Des détails qui n'apportent pas grand chose à la compréhension de l'histoire et qui font redondants, par ex :

"Paul entra le premier, posa deux bises sur les joues de Sarah. Luc arrivait derrière, et Paul lui fit ensuite la bise (…) Les trois autres invités imitèrent le rituel de la bise" (répétition de "bise")

"l’heure du dîner s’annonça sur la pendule de la cuisine, celle que Sarah regardait en toutes circonstances quand elle voulait savoir l’heure." (si elle regarde la pendule c'est pour voir l'heure, donc la précision ne me parait pas utile)

La répétition de "jamais, jamais" à plusieurs reprises donne une impression de manquer de mots pour exprimer l'exceptionnel :

"C’était une chose que jamais, jamais, Luc n’aurait faite en public. Et Luc était dur comme de la pierre, lui qui n’aurait jamais, jamais, pu l’être devant d’autres que sa femme."

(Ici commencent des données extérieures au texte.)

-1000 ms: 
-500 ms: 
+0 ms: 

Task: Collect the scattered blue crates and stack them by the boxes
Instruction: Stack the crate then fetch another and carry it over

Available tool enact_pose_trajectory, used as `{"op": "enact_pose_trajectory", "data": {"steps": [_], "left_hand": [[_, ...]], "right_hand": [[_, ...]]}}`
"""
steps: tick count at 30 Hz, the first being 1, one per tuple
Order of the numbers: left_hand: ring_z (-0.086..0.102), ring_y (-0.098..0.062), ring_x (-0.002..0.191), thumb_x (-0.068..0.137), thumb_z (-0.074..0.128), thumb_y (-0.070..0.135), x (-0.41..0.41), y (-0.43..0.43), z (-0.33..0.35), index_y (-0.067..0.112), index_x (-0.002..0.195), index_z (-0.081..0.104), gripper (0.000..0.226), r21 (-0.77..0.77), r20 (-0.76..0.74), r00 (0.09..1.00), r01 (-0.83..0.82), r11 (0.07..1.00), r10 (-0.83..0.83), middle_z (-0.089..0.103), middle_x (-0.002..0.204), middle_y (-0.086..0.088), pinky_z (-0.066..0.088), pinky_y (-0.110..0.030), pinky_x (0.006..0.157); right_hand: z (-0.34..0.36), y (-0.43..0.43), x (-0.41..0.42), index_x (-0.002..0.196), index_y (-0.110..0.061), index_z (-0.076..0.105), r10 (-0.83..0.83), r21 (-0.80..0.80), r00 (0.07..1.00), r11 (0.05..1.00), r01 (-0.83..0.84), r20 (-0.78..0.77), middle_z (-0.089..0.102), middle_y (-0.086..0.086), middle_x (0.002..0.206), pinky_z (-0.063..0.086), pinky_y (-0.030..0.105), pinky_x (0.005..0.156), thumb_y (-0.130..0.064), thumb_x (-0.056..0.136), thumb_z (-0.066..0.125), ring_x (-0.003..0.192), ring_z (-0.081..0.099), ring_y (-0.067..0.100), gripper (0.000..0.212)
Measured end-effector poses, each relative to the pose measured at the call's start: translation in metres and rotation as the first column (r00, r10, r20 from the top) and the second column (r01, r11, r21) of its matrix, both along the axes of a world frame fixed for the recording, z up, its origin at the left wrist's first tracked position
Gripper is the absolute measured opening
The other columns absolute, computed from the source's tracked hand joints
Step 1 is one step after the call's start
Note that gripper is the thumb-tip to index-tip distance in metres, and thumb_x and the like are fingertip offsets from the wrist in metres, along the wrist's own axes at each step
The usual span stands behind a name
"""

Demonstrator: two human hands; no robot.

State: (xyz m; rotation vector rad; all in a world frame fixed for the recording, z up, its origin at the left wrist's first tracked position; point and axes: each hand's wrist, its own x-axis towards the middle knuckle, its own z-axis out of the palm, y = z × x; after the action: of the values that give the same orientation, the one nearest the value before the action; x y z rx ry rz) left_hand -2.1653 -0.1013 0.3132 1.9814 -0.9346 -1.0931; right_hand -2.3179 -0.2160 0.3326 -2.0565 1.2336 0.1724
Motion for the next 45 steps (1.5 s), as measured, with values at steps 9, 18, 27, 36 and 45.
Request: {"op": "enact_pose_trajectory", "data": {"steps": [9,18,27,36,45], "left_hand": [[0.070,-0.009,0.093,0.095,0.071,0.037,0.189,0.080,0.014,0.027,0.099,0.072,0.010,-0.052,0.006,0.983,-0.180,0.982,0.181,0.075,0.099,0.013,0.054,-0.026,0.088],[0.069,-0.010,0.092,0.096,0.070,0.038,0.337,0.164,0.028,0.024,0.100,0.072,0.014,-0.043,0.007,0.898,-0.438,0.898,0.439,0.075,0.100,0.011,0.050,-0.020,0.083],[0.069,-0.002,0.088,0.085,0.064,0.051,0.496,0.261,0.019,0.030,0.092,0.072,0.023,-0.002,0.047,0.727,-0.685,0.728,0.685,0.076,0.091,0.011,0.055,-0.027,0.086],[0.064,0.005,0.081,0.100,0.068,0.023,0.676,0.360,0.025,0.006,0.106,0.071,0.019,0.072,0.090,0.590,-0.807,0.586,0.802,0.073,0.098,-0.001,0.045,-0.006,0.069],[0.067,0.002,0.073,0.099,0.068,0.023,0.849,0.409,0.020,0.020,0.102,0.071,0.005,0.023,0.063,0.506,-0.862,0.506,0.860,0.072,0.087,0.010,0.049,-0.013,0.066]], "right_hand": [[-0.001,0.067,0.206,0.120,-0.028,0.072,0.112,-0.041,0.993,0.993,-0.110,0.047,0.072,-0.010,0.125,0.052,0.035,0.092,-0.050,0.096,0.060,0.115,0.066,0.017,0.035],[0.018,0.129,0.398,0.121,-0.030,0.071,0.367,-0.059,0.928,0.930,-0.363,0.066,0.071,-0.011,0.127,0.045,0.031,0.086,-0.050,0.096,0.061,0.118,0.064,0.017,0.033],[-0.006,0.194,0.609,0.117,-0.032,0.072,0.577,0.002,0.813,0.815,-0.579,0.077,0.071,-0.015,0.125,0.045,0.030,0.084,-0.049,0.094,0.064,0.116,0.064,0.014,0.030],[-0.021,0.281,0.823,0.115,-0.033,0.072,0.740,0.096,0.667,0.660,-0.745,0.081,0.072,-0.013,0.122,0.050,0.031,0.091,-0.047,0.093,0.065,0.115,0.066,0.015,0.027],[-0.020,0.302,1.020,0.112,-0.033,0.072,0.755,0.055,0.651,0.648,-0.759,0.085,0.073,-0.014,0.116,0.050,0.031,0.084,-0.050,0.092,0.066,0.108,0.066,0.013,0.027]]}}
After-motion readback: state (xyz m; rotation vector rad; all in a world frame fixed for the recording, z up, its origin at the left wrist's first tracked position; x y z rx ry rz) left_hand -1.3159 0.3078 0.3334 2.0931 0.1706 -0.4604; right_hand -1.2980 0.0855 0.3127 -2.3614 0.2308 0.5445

"Jamais, jamais, il ne s’était battu avec qui que ce soit,"

"Il n’avait jamais, jamais, tourné les yeux vers cette vitrine"

En outre, certains passages me paraissent maladroits, comme par ex :
Ils s’allongèrent sur le canapé et y firent l’amour. (peut-être juste suggérer, ça fait un peu brutal, un peu sec)

Un malaise naissait entre eux tous. (utilisation des temps. l'imparfait ne me parait pas juste ici : c'est une action qui est en train de se faire. Peut-être mettre qq chose comme le malaise commençait à les envahir, était en train de naître ou retourner la phrase : ils sentaient un malaise les envahir progressivement...)

Sarah se sentait étrange au fond d’elle-même, comme si une part de son âme, muette jusque-là, venait de se mettre à parler, comme si la chienne, la catin, la femelle avide se réveillait en elle, comme si sa sexualité naissait brutalement et invitait tout le monde au festin. (la progression ne me parait pas juste. La répétition de comme si… est-elle utile? )

Je pense que ce texte gagnerait à être retravaillé car l'histoire est sympa.. Je pense qu'il faudrait supprimer des choses pour donner plus de relief, plus de force à l'intrigue.